L’employeur doit également respecter des obligations de transparence concernant l’usage de l’IA, notamment pour les outils interactifs comme les chatbots, et s’assurer que toute création générée soit identifiable comme telle.
Dans l’attente des évolutions législatives et des positions jurisprudentielles à venir, les employeurs devraient idéalement, pour chaque création et/ou invention de salarié obtenue avec l’aide d’une IA générative :
- Conserver la documentation du processus de création pour prouver la contribution humaine en cas de litige.
- Vérifier les politiques d’utilisation de l’IA, notamment les droits d’auteur sur les créations générées et l’utilisation des données d’entraînement.
- Encadrer l’usage de l’IA par des formations sur la propriété intellectuelle, des politiques internes claires, et des audits réguliers.
- Effectuer des recherches d’antériorités pour éviter de violer les droits de tiers, et procéder à des dépôts de titres de propriété industrielle si nécessaire.
- Protéger contre les fuites de données sensibles via l’utilisation d’outils d’IA non protégés, en prenant des mesures pour éviter l’exploitation indue des données par les sociétés qui fournissent ces outils.
Au-delà de la propriété intellectuelle, l’employeur et les salariés doivent être particulièrement vigilant vis-à-vis des risques en termes de fuite de données sensibles et confidentielles de l’entreprise causées par des salariés qui utiliseraient des outils d’IA générative publiques et non protégées pour générer des contenus sans s’interroger sur l’usage qui pourra ensuite être fait de ces données entrantes par la société qui met à disposition l’outil d’IA générative en question.
Impact des mutations technologiques sur le licenciement économique
Si l’introduction de l’IA au sein d’une entreprise ne constitue pas nécessairement et automatiquement un motif économique, il n’est pas exclu qu’elle puisse, à elle seule ou non, constituer un motif de licenciement économique, tel que visé par le législateur.
Par principe, les mutations technologiques constituent un motif économique autonome (Cass. soc., 15 mars 2012, n° 10-25.996) et sont de nature à justifier, à elles seules, un licenciement pour motif économique (Cass. soc., 29 mai 2002, n° 99-45.897), peu important l’absence de menace sur la compétitivité de l’entreprise (Cass. soc., 9 oct. 2002, n° 00-44.069) ou encore l’absence de difficultés économiques (Cass. soc., 2 juin 1993, n° 90-44.956).
La mutation technologique ne se confond pas avec un simple renouvellement de matériel et doit constituer une véritable innovation pour l’entreprise.
Si le motif des mutations technologiques a déjà pu être mobilisé, il est probable que celui-ci soit amené à se développer au cours des prochaines années eu égard au développement de l’IA. Pour autant, la simple introduction d’une intelligence artificielle ne constituera pas nécessairement une mutation technologique.
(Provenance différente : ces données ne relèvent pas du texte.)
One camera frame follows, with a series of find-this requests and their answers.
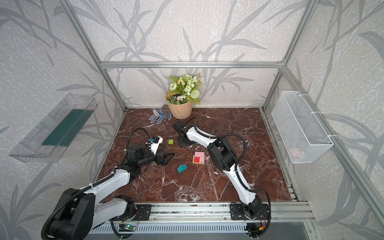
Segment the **left green circuit board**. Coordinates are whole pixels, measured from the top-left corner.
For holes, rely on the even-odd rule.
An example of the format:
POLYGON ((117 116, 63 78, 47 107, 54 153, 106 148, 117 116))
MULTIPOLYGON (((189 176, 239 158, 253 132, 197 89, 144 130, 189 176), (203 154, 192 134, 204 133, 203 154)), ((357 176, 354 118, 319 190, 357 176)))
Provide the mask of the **left green circuit board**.
POLYGON ((119 228, 121 232, 135 232, 137 226, 134 226, 132 224, 120 223, 119 228))

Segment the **blue dotted work glove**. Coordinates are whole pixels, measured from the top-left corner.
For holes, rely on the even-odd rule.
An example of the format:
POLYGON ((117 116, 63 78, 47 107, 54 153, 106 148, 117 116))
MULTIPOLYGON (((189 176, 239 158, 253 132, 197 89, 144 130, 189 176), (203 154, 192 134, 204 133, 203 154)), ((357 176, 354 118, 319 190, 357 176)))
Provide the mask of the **blue dotted work glove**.
POLYGON ((170 120, 171 118, 172 114, 170 110, 160 108, 153 110, 153 115, 149 118, 149 120, 152 124, 161 124, 164 120, 170 120))

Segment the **green artificial plant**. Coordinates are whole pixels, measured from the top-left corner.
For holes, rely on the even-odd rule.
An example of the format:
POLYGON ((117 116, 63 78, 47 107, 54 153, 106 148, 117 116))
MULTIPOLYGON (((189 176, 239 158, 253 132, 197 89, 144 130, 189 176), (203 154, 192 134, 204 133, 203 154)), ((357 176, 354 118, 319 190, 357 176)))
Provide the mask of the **green artificial plant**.
POLYGON ((171 84, 166 94, 166 100, 172 105, 182 105, 186 103, 201 104, 200 86, 202 82, 201 76, 184 75, 182 77, 170 76, 171 84))

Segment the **clear plastic wall shelf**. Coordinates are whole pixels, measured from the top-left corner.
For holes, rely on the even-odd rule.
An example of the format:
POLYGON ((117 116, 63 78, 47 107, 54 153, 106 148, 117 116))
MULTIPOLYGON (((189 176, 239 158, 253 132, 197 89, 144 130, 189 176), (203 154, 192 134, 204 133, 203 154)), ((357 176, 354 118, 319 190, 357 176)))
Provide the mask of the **clear plastic wall shelf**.
POLYGON ((94 113, 94 97, 67 94, 10 152, 23 163, 56 163, 94 113))

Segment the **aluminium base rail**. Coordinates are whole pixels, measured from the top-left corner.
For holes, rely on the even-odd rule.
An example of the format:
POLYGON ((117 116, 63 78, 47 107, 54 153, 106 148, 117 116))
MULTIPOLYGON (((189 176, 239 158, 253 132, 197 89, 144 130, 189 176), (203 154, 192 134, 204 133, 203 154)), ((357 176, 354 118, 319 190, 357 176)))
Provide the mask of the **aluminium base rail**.
POLYGON ((307 202, 272 202, 271 210, 264 205, 252 219, 245 216, 241 205, 226 202, 206 203, 149 203, 150 216, 147 221, 135 221, 127 217, 115 217, 92 229, 91 234, 120 234, 120 223, 137 226, 134 234, 182 234, 182 233, 248 233, 267 223, 302 223, 310 231, 314 214, 307 202))

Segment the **aluminium cage frame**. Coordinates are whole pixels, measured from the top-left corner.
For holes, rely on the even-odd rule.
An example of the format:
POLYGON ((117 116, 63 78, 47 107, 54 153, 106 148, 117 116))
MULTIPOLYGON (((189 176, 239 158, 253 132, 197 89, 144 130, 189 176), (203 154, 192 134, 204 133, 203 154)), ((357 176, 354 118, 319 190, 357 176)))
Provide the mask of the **aluminium cage frame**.
MULTIPOLYGON (((315 9, 319 1, 308 1, 304 15, 300 20, 299 26, 294 34, 293 40, 290 43, 286 56, 281 61, 277 62, 101 62, 96 54, 96 50, 91 44, 86 31, 84 30, 76 12, 71 5, 70 1, 60 1, 60 6, 63 14, 69 19, 70 23, 77 32, 79 38, 83 42, 86 50, 91 55, 91 58, 96 65, 97 72, 102 75, 104 82, 108 85, 114 96, 119 101, 119 104, 123 109, 127 106, 123 102, 121 95, 117 92, 116 87, 107 75, 103 65, 107 68, 223 68, 223 69, 279 69, 278 76, 276 77, 273 86, 268 94, 270 98, 272 93, 276 90, 280 79, 285 77, 290 83, 290 86, 301 93, 306 103, 314 111, 318 111, 318 107, 312 101, 311 97, 307 94, 307 91, 298 82, 292 71, 288 67, 288 62, 292 57, 292 54, 299 43, 299 39, 303 36, 305 28, 309 25, 311 18, 315 12, 315 9)), ((382 224, 384 222, 384 199, 373 186, 369 178, 363 173, 363 170, 358 166, 357 162, 353 159, 352 155, 348 152, 346 146, 342 143, 340 138, 336 138, 334 141, 333 151, 340 161, 341 165, 345 169, 349 178, 353 181, 356 188, 359 190, 361 196, 365 199, 367 205, 375 214, 378 221, 382 224)))

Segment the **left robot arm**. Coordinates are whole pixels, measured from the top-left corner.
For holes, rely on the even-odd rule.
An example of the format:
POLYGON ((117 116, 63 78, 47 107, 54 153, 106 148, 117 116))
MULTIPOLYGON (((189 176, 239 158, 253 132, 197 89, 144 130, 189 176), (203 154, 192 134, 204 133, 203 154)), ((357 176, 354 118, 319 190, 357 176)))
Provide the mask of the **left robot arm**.
POLYGON ((175 153, 158 153, 162 144, 133 144, 125 150, 122 162, 106 177, 81 189, 69 188, 61 195, 56 208, 41 231, 43 240, 83 240, 88 233, 108 220, 133 216, 134 200, 118 197, 102 201, 115 190, 131 183, 141 167, 152 162, 166 166, 175 153))

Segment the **beige flower pot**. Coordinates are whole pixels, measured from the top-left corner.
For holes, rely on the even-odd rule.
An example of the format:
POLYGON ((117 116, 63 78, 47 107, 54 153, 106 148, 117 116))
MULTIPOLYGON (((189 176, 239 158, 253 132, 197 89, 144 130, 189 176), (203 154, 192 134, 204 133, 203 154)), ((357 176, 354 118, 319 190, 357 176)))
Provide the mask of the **beige flower pot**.
POLYGON ((191 102, 187 102, 181 105, 174 105, 168 102, 168 107, 172 115, 178 120, 187 119, 192 113, 192 106, 193 105, 191 102))

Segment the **pink object in basket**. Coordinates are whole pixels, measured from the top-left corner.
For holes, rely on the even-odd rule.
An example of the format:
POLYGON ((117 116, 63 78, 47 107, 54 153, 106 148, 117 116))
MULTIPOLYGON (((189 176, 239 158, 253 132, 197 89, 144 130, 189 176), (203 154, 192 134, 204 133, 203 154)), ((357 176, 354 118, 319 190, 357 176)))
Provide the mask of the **pink object in basket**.
POLYGON ((289 153, 292 158, 300 158, 301 155, 304 153, 303 151, 299 150, 297 147, 289 148, 289 153))

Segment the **teal wedge block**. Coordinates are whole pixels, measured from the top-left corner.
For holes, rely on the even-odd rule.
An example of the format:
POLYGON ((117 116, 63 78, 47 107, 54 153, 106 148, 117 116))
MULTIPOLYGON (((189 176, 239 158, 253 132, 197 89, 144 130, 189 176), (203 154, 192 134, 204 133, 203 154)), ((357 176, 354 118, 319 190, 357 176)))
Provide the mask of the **teal wedge block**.
POLYGON ((182 173, 183 171, 185 171, 186 169, 188 168, 188 166, 186 164, 182 164, 180 165, 177 170, 179 173, 182 173))

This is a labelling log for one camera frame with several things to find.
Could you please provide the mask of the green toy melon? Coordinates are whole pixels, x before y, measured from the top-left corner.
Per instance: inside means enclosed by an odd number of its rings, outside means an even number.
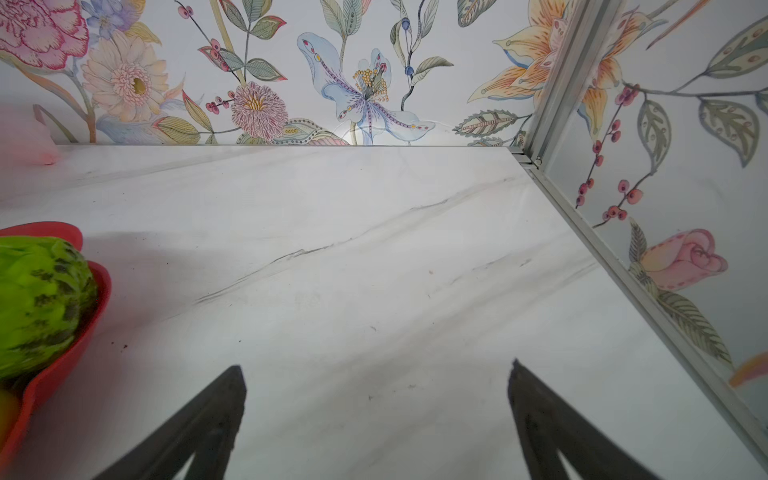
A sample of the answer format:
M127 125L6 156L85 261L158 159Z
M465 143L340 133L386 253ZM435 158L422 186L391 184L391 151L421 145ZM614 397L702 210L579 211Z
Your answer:
M1 239L1 379L49 365L95 310L87 260L55 237Z

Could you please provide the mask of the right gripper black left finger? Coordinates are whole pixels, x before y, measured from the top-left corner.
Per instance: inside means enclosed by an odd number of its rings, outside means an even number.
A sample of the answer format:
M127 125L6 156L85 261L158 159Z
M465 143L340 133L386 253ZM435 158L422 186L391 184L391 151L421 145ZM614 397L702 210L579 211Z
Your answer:
M97 477L173 479L187 467L187 479L222 479L244 415L246 394L241 367L227 368Z

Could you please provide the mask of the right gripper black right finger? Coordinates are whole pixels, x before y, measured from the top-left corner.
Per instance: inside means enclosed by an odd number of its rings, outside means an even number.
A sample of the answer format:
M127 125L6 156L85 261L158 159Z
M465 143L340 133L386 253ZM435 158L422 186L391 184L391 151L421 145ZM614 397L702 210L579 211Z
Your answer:
M582 479L657 477L518 360L512 363L507 397L532 479L567 479L565 462Z

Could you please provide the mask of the yellow toy pepper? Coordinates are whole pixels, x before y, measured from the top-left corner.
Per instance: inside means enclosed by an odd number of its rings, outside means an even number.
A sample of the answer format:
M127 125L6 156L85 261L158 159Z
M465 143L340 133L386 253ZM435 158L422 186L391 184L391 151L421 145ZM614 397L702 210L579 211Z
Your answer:
M4 447L21 413L21 400L10 390L0 391L0 446Z

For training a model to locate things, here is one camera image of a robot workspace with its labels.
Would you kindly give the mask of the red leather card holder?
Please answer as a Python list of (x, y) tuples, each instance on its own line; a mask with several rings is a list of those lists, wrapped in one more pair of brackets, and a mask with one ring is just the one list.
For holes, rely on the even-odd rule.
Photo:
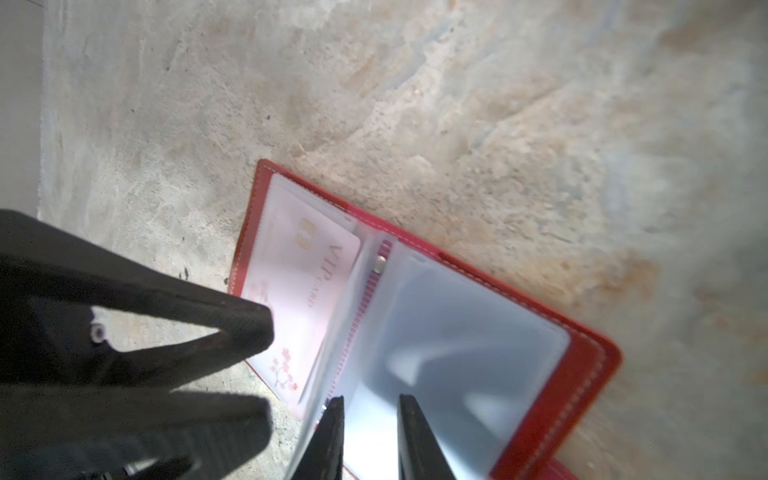
[(622, 361), (609, 338), (447, 251), (262, 159), (229, 292), (243, 293), (267, 194), (283, 185), (356, 221), (361, 246), (308, 384), (294, 470), (328, 401), (344, 398), (343, 472), (398, 477), (399, 396), (418, 401), (457, 479), (567, 478), (554, 454)]

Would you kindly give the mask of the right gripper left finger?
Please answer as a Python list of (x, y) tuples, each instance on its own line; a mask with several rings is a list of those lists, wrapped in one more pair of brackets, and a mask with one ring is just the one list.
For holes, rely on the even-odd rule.
[(3, 210), (2, 477), (226, 477), (269, 445), (270, 404), (190, 384), (273, 338), (263, 305)]

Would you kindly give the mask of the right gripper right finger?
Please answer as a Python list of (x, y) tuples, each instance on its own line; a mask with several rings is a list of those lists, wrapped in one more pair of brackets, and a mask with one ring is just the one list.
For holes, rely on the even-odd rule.
[[(343, 476), (344, 426), (344, 398), (333, 397), (326, 404), (293, 471), (294, 479), (340, 479)], [(397, 434), (400, 479), (455, 477), (418, 401), (412, 395), (399, 396)]]

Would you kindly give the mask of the pink VIP card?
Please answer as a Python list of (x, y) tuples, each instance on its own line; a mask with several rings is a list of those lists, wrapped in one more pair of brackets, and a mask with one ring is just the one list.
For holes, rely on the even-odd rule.
[(356, 221), (325, 213), (283, 185), (267, 194), (243, 293), (267, 306), (274, 341), (250, 364), (298, 404), (361, 246)]

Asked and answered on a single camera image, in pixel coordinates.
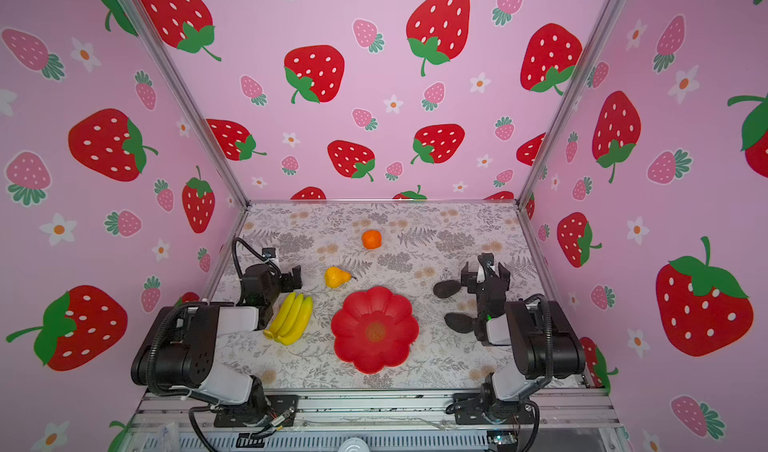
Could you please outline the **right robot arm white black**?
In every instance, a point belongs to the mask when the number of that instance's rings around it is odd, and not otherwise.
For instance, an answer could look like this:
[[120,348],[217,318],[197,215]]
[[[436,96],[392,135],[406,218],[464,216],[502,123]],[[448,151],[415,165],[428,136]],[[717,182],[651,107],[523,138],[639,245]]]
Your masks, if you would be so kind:
[[532,411],[532,396],[553,379],[580,375],[586,367],[583,347],[560,305],[542,294],[510,301],[511,272],[491,253],[477,257],[479,268],[465,265],[461,287],[475,297],[476,316],[452,329],[471,334],[486,347],[508,347],[513,361],[489,374],[478,392],[455,395],[446,412],[460,423],[484,419],[503,423]]

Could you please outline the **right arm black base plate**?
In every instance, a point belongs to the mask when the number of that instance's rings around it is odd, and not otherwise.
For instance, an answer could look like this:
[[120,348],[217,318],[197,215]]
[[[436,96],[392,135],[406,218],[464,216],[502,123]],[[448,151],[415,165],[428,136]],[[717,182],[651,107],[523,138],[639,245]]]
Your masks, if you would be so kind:
[[455,393],[446,408],[459,425],[533,425],[533,407],[518,402],[500,401],[478,391]]

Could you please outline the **yellow fake pear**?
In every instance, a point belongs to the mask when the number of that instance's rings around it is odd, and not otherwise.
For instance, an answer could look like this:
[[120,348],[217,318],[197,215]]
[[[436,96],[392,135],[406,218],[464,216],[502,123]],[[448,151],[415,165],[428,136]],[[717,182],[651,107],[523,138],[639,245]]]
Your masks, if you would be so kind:
[[330,289],[338,289],[353,279],[349,272],[335,266],[329,267],[324,274],[325,284]]

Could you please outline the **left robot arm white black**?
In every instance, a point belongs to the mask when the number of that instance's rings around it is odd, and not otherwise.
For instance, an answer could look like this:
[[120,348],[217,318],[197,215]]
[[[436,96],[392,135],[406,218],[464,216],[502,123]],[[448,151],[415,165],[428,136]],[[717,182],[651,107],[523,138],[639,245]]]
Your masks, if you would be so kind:
[[238,302],[192,301],[159,312],[131,365],[131,379],[157,397],[191,398],[217,414],[216,425],[259,425],[276,417],[262,381],[215,360],[217,339],[262,331],[276,339],[293,327],[302,269],[283,272],[274,248],[260,253],[232,240]]

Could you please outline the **yellow fake banana bunch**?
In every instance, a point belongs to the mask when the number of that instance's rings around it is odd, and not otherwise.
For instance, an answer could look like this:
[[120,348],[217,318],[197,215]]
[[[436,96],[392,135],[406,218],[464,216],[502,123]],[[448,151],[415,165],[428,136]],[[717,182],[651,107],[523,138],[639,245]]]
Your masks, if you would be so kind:
[[284,346],[298,341],[304,334],[314,309],[313,299],[304,294],[290,293],[280,307],[276,318],[264,335]]

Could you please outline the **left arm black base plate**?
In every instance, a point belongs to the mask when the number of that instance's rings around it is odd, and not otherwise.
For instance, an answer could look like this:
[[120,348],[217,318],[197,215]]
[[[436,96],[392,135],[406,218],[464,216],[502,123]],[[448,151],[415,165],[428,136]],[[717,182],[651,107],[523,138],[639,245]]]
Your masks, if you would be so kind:
[[292,427],[298,411],[299,396],[267,395],[237,406],[221,406],[214,419],[215,428]]

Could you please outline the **dark fake avocado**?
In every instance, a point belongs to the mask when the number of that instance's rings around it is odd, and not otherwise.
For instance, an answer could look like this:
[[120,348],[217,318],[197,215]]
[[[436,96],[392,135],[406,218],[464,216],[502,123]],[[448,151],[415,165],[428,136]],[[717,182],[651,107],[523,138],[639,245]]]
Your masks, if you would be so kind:
[[476,319],[461,313],[448,313],[444,316],[447,327],[459,334],[470,334],[474,332]]
[[454,296],[455,294],[460,292],[462,288],[463,286],[459,281],[456,281],[456,280],[442,281],[434,285],[433,294],[437,298],[444,300]]

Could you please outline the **orange fake orange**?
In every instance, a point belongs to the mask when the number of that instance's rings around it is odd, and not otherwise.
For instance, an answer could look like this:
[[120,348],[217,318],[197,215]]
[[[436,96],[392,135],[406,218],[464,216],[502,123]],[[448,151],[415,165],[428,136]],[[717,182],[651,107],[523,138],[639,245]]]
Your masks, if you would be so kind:
[[365,231],[361,236],[362,245],[367,250],[375,250],[382,246],[382,234],[377,230]]

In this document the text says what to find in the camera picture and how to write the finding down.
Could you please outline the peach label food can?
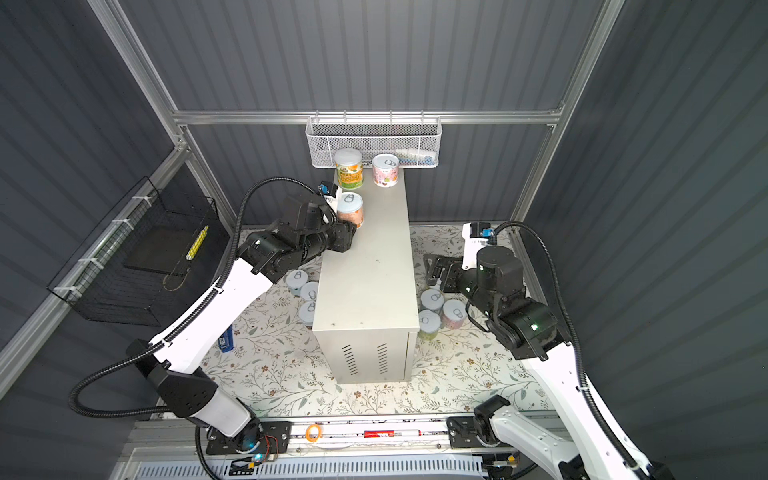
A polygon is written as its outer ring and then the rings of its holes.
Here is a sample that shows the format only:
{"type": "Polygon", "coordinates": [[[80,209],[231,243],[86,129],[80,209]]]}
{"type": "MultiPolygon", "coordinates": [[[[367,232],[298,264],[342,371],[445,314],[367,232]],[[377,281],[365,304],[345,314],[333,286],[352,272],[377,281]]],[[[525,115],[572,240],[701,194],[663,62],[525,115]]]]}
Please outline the peach label food can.
{"type": "Polygon", "coordinates": [[[344,192],[337,201],[337,217],[348,221],[357,228],[364,223],[364,201],[361,195],[355,192],[344,192]]]}

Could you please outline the green label food can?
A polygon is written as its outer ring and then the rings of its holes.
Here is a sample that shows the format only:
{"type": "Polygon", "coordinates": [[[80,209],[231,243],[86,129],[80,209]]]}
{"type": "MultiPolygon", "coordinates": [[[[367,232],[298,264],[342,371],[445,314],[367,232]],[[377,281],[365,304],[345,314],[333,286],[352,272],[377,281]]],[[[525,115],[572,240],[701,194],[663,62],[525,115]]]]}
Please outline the green label food can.
{"type": "Polygon", "coordinates": [[[418,319],[418,337],[425,341],[434,340],[442,325],[440,316],[431,310],[422,310],[419,312],[418,319]]]}

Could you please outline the orange yellow label can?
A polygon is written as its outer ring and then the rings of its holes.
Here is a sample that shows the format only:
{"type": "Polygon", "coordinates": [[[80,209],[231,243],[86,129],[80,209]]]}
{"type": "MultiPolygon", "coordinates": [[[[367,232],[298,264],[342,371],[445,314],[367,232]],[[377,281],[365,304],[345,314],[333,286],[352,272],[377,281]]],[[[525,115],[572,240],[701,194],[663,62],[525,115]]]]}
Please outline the orange yellow label can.
{"type": "Polygon", "coordinates": [[[362,153],[354,148],[342,148],[335,152],[333,160],[336,166],[338,184],[342,189],[355,190],[363,185],[362,153]]]}

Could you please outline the pink label food can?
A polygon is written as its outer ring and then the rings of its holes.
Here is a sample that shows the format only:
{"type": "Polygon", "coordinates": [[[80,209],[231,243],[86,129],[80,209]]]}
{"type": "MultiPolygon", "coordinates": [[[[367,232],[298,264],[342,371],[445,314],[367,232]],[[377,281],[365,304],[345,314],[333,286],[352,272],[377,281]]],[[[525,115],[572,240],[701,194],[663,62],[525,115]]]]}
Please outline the pink label food can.
{"type": "Polygon", "coordinates": [[[399,158],[390,153],[381,153],[372,159],[373,179],[378,187],[389,188],[398,183],[399,158]]]}

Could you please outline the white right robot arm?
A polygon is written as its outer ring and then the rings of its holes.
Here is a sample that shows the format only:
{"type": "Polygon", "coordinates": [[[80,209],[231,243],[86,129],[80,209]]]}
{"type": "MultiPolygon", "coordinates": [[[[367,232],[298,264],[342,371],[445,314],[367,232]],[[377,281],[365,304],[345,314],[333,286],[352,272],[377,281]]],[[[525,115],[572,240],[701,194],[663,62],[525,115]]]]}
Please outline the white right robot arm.
{"type": "Polygon", "coordinates": [[[534,378],[555,408],[566,433],[557,435],[494,395],[475,407],[473,423],[448,421],[453,446],[516,448],[554,479],[670,479],[668,466],[650,460],[629,438],[588,379],[582,349],[560,292],[549,307],[528,296],[523,263],[499,245],[508,228],[539,234],[520,221],[463,226],[462,257],[427,255],[427,282],[459,293],[464,309],[485,317],[472,323],[492,335],[534,378]]]}

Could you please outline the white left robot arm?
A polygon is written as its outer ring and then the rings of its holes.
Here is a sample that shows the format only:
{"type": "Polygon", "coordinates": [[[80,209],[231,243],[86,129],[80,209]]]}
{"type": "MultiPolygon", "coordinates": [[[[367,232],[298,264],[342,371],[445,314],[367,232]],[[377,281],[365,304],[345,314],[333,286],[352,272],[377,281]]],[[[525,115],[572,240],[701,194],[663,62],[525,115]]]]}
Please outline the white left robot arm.
{"type": "Polygon", "coordinates": [[[285,198],[281,216],[247,237],[241,235],[243,219],[238,217],[220,276],[165,330],[148,342],[135,342],[128,358],[79,381],[68,396],[72,411],[90,418],[172,413],[198,428],[217,431],[240,454],[266,452],[269,442],[256,414],[207,376],[202,360],[260,295],[325,251],[348,251],[357,230],[337,215],[344,190],[335,182],[313,188],[292,178],[285,181],[300,191],[285,198]],[[81,402],[86,387],[131,365],[151,383],[162,405],[104,410],[81,402]]]}

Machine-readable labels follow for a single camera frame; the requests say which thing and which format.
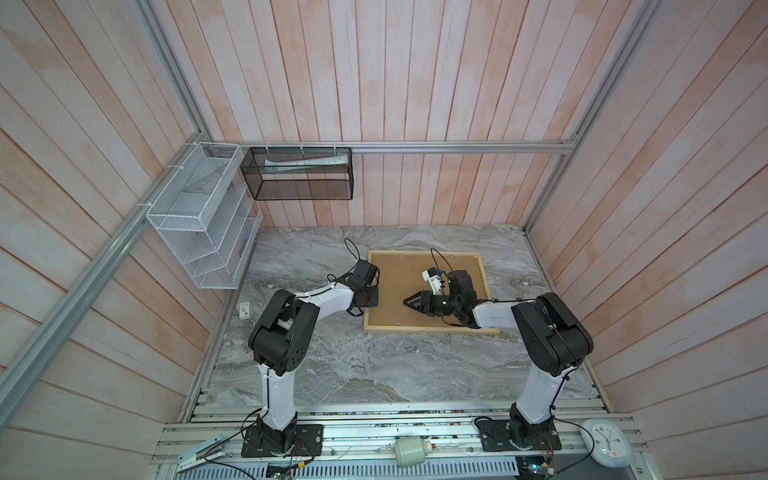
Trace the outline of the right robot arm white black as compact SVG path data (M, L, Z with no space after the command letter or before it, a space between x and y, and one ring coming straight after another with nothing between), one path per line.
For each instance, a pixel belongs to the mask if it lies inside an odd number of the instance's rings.
M426 316L452 316L470 329L518 329L532 362L522 395L511 406L507 431L522 445L551 430L552 406L570 372L593 351L591 335L554 292L533 299L481 299L465 270L422 273L430 285L403 304Z

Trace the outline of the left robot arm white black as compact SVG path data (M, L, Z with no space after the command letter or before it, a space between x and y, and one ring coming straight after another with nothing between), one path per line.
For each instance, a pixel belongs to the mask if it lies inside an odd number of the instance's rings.
M378 279L377 266L358 260L350 271L330 276L323 287L273 294L247 341L261 376L263 425L283 432L295 422L295 370L308 353L317 323L337 313L360 315L376 307Z

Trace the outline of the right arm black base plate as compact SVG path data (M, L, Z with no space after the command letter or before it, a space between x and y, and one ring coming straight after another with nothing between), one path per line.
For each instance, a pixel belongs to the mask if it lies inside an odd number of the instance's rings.
M484 452L562 449L553 418L529 425L524 419L495 420L480 416L473 419L473 425L478 431Z

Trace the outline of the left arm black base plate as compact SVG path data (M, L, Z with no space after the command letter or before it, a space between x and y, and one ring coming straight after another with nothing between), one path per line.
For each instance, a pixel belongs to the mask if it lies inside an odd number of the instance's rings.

Encore faudra-t-il que celle-ci constitue une réelle innovation au sein de l’entreprise et qu’elle ait des incidences sur l’emploi.
Certains arrêts ont déjà reconnu l’existence d’un motif économique, tiré des difficultés économiques, du fait de l’émergence de nouvelles technologies.
Tel a été le cas d’une société confrontée à un bouleversement du marché de la vente de destructeurs de documents et de machines à relier du fait de la digitalisation, ayant entraîné une baisse continue de ses indicateurs économiques (CA Paris, 13 juin 2024, n° 20/06531).
L’introduction de l’IA pourrait toucher à la fois des emplois peu qualifiés et qualifiés, notamment ceux impliquant des tâches répétitives. Pour limiter les effets de cette mutation, certaines voix appellent à une « taxe sur les robots », bien que cette approche puisse freiner l’avancement de la France par rapport à d’autres pays.